** Data for this task **
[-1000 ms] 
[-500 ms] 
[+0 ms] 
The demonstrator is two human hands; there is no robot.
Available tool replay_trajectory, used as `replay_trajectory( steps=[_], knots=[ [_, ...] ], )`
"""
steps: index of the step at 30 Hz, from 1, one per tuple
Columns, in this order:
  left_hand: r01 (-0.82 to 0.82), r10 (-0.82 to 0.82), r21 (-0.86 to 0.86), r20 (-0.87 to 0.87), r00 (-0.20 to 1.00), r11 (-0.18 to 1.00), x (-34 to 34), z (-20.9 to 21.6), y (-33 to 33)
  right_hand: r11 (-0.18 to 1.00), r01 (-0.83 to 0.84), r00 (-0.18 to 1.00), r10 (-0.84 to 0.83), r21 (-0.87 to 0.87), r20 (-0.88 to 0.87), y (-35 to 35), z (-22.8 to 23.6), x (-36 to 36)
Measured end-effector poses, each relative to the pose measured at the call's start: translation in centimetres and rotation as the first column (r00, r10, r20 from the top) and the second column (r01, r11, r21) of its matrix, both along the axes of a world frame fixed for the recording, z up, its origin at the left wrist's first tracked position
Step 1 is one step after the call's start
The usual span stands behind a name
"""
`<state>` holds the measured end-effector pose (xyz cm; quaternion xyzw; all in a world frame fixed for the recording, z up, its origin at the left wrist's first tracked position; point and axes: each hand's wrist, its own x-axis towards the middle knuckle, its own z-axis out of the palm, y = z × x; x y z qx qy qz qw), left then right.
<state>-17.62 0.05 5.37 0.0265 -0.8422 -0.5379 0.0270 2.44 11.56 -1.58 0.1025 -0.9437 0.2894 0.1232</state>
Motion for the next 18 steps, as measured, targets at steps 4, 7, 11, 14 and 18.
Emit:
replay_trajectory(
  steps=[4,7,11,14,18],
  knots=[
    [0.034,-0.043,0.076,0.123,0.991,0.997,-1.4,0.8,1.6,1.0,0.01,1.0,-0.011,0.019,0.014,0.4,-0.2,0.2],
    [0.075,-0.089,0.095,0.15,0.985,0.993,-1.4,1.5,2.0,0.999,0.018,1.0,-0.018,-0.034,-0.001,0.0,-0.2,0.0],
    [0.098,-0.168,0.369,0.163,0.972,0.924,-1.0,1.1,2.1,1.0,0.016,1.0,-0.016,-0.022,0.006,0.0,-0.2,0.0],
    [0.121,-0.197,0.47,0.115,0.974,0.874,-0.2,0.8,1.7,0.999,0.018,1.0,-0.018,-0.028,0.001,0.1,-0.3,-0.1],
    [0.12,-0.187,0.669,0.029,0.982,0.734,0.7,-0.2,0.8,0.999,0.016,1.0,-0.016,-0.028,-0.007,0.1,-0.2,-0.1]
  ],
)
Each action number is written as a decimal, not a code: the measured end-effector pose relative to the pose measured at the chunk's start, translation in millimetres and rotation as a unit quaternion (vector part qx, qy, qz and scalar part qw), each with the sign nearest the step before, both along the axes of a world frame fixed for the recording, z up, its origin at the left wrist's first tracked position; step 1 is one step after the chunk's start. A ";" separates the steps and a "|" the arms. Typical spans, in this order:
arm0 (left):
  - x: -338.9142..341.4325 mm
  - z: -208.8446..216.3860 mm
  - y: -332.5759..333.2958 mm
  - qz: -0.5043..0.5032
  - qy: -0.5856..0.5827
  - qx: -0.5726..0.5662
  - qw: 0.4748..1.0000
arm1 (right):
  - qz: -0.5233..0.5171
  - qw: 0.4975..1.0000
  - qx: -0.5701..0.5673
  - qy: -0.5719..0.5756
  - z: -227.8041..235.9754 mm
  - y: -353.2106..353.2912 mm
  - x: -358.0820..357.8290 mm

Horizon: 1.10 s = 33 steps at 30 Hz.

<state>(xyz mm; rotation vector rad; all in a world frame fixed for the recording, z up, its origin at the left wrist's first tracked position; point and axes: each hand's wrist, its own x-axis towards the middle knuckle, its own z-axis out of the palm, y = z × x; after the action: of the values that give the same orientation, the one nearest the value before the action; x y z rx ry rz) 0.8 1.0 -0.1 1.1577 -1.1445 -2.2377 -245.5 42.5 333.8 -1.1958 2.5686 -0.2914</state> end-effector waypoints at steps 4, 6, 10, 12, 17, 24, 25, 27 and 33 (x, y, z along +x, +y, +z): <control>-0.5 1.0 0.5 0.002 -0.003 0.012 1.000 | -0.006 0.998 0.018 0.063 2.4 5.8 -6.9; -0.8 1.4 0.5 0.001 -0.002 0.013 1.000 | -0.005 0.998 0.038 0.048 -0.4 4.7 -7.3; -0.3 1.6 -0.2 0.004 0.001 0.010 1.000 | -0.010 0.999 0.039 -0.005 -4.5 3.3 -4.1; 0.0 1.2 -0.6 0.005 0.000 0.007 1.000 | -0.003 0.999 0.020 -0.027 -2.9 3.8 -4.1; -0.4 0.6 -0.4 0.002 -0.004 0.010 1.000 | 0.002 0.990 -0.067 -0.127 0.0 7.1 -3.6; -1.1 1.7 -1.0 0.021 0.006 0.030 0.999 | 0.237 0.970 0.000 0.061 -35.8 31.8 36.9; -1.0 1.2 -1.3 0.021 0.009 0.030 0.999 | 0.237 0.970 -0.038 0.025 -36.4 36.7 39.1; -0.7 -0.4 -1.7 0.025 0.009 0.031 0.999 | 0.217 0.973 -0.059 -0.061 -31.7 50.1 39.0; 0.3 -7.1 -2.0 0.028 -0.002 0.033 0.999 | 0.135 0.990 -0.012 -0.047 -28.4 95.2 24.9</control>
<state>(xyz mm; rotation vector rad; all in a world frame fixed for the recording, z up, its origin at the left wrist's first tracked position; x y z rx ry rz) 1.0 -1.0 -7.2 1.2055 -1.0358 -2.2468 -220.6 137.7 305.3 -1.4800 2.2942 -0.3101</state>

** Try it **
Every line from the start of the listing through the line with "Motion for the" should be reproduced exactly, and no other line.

** Expected answer **
[-1000 ms] 
[-500 ms] 
[+0 ms] 
The demonstrator is two human hands; there is no robot.
Available tool replay_trajectory, used as `replay_trajectory( steps=[_], knots=[ [_, ...] ], )`
"""
steps: index of the step at 30 Hz, from 1, one per tuple
Columns, in this order:
  left_hand: r01 (-0.82 to 0.82), r10 (-0.82 to 0.82), r21 (-0.86 to 0.86), r20 (-0.87 to 0.87), r00 (-0.20 to 1.00), r11 (-0.18 to 1.00), x (-34 to 34), z (-20.9 to 21.6), y (-33 to 33)
  right_hand: r11 (-0.18 to 1.00), r01 (-0.83 to 0.84), r00 (-0.18 to 1.00), r10 (-0.84 to 0.83), r21 (-0.87 to 0.87), r20 (-0.88 to 0.87), y (-35 to 35), z (-22.8 to 23.6), x (-36 to 36)
Measured end-effector poses, each relative to the pose measured at the call's start: translation in centimetres and rotation as the first column (r00, r10, r20 from the top) and the second column (r01, r11, r21) of its matrix, both along the axes of a world frame fixed for the recording, z up, its origin at the left wrist's first tracked position
Step 1 is one step after the call's start
The usual span stands behind a name
"""
`<state>` holds the measured end-effector pose (xyz cm; quaternion xyzw; all in a world frame fixed for the recording, z up, its origin at the left wrist's first tracked position; point and axes: each hand's wrist, its own x-axis towards the middle knuckle, its own z-axis out of the palm, y = z × x; x y z qx qy qz qw), left then right.
<state>-17.62 0.05 5.37 0.0265 -0.8422 -0.5379 0.0270 2.44 11.56 -1.58 0.1025 -0.9437 0.2894 0.1232</state>
Motion for the next 18 steps, as measured, targets at steps 4, 7, 11, 14 and 18.

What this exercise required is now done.